October 21, 1980.*492 Patrick Downey, for appellant.
Donald C. Brockett, Prosecuting Attorney, and David A. Saraceno, Deputy, for respondent.
McINTURFF, J.
The Glenrose Preservation and Development Association (Glenrose Association), a voluntary nonprofit corporation, and its members, appeal from a Superior Court decision affirming the Spokane County Boundary Review Board's (Board) annexation of certain territory to the City of Spokane.
The area in question, encompassing approximately 25 acres of vacant agricultural land known as the Glenrose Park Addition, is located southeast of the city of Spokane. Discussion on the proposed annexation took place at a public hearing held by the Board on March 28, 1978. The Glenrose Association, comprised of some residents in the Glenrose area, is opposed to the proposed annexation. Well known to all parties were plans by developer James S. Black to construct a residential subdivision consisting of 57 homes and 4 duplexes on this property. Mr. Black filed a petition for annexation to the City and has received approval of the Spokane County Plan Commission to develop the tract. Based upon testimony, arguments and exhibits, the Board approved the annexation proposal and filed a formal resolution and hearing decision on May 10, 1978.

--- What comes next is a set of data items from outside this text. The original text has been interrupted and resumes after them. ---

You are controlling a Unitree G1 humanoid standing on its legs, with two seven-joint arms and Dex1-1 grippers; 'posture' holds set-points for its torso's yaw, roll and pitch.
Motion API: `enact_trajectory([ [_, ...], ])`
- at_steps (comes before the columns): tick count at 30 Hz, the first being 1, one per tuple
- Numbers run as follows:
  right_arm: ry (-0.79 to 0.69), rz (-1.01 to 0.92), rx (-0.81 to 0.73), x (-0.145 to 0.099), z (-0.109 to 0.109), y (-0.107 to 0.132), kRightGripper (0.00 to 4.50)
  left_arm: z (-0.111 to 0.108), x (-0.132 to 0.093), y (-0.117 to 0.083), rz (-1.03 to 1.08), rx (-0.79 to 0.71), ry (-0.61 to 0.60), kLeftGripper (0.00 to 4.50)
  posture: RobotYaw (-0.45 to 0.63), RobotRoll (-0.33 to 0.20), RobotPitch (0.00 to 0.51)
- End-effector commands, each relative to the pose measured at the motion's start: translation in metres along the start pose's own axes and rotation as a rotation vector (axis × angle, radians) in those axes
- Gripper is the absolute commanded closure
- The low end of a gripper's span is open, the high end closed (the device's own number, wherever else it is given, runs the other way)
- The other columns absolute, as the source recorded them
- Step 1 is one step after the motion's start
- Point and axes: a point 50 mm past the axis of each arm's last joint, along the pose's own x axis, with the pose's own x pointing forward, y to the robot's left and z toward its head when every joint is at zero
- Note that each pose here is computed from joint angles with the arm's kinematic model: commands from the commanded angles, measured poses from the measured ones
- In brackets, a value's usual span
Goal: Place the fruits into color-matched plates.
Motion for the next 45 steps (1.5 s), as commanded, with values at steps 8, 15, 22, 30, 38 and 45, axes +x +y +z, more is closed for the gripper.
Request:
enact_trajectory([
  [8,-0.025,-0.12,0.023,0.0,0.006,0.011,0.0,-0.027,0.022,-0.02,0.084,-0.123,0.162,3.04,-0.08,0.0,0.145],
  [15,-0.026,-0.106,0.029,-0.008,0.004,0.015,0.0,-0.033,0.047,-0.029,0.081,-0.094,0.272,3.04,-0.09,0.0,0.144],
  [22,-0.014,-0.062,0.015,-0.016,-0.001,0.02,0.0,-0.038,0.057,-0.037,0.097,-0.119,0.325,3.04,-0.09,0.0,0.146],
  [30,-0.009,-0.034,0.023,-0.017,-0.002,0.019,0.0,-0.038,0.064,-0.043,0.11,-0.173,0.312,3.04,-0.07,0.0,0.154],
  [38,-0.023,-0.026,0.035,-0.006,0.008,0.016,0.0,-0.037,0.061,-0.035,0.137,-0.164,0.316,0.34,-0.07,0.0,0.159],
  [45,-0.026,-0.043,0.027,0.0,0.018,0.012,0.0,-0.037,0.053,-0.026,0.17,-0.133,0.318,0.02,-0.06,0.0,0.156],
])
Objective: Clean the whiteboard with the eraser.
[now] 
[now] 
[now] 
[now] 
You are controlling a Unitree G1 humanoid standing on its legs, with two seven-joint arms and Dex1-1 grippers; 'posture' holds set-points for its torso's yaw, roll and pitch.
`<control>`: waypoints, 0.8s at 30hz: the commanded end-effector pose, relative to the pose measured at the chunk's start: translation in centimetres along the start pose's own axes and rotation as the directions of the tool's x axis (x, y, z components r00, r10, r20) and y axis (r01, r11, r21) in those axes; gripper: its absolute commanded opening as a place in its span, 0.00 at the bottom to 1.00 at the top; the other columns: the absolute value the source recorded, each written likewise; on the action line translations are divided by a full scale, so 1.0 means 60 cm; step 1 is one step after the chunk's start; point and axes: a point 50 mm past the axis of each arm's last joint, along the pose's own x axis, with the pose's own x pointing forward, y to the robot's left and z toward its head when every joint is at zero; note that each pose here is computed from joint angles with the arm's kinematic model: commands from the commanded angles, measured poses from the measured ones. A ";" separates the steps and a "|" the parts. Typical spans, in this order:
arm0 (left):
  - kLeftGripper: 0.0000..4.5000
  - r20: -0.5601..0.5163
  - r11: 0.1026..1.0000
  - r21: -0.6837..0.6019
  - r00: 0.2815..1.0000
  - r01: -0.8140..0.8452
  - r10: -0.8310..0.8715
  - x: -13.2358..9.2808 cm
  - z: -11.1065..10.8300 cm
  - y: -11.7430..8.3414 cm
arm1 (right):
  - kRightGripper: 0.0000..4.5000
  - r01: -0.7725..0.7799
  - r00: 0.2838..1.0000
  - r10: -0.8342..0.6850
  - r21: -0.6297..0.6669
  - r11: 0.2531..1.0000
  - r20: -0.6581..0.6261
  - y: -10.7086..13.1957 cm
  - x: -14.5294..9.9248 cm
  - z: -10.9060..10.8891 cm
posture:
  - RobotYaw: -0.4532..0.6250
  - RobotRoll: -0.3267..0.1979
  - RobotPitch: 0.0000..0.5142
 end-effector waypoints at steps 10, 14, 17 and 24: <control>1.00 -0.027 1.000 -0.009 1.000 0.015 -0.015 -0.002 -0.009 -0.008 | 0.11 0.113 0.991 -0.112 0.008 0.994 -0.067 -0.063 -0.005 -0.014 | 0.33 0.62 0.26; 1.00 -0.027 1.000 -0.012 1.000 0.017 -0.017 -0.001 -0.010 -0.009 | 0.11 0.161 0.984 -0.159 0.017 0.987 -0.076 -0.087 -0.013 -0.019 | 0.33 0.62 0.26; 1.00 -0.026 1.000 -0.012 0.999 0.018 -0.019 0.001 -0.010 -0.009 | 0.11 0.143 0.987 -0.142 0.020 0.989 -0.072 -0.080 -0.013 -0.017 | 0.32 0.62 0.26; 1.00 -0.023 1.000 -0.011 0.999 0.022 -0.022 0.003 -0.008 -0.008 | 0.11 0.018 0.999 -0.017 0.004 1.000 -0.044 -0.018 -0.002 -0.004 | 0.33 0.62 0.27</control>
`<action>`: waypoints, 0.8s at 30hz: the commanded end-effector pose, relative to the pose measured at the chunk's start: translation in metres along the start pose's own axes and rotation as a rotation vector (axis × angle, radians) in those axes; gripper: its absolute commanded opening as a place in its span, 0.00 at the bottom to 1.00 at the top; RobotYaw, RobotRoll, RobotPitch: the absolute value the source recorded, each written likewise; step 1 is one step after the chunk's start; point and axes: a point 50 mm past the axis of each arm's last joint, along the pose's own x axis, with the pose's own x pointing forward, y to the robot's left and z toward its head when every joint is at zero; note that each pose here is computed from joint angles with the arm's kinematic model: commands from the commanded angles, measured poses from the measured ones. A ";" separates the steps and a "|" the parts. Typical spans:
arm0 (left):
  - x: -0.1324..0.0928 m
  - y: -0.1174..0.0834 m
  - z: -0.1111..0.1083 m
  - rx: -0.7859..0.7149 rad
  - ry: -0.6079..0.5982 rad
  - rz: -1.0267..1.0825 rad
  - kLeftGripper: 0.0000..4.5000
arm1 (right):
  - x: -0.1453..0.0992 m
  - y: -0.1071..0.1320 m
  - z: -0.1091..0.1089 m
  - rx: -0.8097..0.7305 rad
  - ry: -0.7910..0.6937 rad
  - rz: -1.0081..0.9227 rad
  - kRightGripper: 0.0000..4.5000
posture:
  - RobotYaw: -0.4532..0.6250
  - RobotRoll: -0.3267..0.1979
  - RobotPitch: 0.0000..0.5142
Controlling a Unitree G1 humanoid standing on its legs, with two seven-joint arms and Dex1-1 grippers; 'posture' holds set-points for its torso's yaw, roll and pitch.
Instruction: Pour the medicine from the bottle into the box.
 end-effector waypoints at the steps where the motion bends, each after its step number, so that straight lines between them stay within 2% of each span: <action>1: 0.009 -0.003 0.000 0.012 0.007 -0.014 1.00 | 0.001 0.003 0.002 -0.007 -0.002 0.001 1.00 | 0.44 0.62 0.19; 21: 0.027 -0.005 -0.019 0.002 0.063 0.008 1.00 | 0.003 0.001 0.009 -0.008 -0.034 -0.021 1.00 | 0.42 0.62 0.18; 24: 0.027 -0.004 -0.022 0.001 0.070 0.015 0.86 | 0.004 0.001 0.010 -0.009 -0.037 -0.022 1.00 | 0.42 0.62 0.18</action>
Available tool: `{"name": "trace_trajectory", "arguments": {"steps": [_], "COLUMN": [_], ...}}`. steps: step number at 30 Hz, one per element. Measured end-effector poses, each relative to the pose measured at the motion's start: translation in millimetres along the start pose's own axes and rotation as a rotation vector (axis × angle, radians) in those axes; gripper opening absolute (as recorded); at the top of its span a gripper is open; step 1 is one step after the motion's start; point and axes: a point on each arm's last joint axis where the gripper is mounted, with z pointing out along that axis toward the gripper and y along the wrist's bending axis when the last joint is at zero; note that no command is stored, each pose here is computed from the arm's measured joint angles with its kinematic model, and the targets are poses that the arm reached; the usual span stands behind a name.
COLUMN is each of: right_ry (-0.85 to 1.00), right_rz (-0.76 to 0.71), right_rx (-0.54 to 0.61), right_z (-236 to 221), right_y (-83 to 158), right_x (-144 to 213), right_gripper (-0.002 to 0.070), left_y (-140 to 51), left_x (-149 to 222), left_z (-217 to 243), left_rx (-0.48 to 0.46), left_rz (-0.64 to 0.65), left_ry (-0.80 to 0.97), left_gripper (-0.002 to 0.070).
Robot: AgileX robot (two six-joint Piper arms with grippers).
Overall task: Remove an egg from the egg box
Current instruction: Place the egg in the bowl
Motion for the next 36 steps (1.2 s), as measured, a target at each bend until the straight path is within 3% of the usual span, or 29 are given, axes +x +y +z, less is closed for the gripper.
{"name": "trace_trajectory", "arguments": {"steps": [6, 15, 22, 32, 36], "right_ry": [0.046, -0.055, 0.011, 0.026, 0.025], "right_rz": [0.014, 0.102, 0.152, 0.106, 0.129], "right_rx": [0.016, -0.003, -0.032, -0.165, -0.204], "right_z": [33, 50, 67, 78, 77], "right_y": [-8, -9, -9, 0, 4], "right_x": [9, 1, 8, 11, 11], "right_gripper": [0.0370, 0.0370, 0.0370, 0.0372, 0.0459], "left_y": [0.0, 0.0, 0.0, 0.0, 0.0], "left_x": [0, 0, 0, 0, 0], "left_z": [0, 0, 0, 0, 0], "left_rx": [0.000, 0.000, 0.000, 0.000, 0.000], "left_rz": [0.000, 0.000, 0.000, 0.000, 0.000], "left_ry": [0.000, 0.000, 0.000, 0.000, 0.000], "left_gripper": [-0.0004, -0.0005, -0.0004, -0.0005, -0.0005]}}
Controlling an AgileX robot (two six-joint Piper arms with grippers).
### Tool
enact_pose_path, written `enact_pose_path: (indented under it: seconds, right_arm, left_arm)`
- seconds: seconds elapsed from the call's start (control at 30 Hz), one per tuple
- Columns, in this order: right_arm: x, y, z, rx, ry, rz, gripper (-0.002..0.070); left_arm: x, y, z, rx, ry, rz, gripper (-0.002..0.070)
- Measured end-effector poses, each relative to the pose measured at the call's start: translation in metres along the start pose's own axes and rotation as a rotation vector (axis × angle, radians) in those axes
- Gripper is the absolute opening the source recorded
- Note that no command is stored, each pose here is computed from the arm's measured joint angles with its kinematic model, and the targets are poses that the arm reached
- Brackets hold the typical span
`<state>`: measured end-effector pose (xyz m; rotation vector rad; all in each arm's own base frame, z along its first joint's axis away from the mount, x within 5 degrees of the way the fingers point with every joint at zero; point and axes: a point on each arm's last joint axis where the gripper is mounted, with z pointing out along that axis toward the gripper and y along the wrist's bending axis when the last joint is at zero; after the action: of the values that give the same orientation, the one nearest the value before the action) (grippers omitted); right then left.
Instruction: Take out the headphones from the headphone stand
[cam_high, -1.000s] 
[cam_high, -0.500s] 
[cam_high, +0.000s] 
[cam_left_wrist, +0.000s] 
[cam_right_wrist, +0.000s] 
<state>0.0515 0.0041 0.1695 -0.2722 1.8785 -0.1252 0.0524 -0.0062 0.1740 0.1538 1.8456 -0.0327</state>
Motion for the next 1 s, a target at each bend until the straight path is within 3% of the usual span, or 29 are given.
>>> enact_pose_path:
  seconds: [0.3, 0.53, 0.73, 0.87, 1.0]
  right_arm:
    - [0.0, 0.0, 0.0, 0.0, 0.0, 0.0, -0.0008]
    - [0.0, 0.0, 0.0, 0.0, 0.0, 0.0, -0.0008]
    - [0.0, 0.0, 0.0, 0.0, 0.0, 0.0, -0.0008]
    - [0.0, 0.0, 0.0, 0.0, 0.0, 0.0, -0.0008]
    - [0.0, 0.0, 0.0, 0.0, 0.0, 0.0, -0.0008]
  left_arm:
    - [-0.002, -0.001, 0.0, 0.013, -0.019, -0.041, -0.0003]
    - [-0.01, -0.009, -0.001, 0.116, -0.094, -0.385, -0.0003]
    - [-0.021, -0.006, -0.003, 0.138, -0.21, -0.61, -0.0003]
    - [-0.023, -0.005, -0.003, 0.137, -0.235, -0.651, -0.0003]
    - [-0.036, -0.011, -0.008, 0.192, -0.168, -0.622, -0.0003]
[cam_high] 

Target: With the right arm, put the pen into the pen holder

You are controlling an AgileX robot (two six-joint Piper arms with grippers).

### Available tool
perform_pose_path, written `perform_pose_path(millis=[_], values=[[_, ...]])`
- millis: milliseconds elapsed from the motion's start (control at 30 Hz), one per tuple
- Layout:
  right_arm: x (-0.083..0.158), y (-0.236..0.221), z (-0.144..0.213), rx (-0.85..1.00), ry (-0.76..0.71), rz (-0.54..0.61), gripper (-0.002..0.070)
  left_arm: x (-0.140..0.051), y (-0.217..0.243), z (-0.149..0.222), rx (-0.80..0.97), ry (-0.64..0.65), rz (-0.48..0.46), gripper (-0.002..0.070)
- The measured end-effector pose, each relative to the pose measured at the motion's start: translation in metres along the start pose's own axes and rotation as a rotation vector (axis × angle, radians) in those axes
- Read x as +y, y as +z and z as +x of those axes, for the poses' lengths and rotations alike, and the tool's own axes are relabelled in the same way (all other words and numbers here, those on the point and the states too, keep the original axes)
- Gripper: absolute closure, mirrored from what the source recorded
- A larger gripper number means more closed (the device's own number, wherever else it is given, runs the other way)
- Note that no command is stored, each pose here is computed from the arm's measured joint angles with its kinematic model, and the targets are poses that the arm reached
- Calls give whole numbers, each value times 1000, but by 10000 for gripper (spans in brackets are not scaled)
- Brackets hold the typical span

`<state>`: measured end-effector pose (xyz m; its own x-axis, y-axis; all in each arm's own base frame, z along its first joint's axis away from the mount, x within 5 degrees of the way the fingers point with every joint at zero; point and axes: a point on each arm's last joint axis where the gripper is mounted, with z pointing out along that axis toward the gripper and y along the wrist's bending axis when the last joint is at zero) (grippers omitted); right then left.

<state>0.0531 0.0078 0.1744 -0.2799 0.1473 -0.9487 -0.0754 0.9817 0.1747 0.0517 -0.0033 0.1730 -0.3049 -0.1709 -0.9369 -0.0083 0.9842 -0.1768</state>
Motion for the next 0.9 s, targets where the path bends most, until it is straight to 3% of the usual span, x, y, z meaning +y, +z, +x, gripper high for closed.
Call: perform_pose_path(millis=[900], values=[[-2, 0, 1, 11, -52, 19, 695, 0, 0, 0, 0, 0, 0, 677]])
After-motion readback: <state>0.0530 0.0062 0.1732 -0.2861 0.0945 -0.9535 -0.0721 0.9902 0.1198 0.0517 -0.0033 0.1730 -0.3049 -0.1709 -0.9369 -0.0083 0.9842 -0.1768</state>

Initially, the Glenrose Association contends the court erred in entering findings of fact and conclusions of law when no evidence was taken and review was limited to the administrative record.
*493 [1] In King County Water Dist. 54 v. King County Boundary Review Bd., 87 Wash. 2d 536, 543, 554 P.2d 1060 (1976), the court reviewed a decision by the King County Boundary Review Board and held findings of fact and conclusions of law are not "required" when a trial court reviews an administrative record and does not take evidence. However, a court does review challenged agency action to determine compliance with legal precedent and is not precluded from entering findings of fact and conclusions of law, as long as the trial court utilized proper standards of review to resolve the legal challenge. See Sisley v. San Juan County, 89 Wash. 2d 78, 82, 569 P.2d 712 (1977). The trial court's findings of fact reiterate the Board's findings and the court's conclusions of law reflect its resolution of legal contentions asserted. In this context, we find no error. The findings of fact and conclusions of law were not "required" and therefore are unnecessary. Our review is of the entire Board record, not the findings of the Superior Court.
Next, the Glenrose Association contends the Board failed to review and evaluate the City of Spokane's planning department declaration of environmental nonsignificance[1] and then make an independent determination of environmental impact.
[2] County boundary review boards are created by statute. See RCW 36.93.030. Their purpose is to review and approve, disapprove, or modify limited actions set forth in *494 RCW 36.93.090.[2] Their function is not to make land use decisions but to resolve competition among municipalities for unincorporated territory. Orchard Grove Water Ass'n v. King County Boundary Review Bd., 24 Wash. App. 116, 118, 600 P.2d 616 (1979); see RCW 36.93.010; RCW 36.93.180. In addition to "guiding and controlling the creation and growth of municipalities" under RCW 36.93.010, board decisions must reflect consideration of the State Environmental Policy Act of 1971 (RCW 43.21C) guidelines. RCW 43.21C.060 states:
The policies and goals set forth in this chapter are supplementary to those set forth in existing authorizations of all branches of government of this state, including state agencies, municipal and public corporations, and counties ...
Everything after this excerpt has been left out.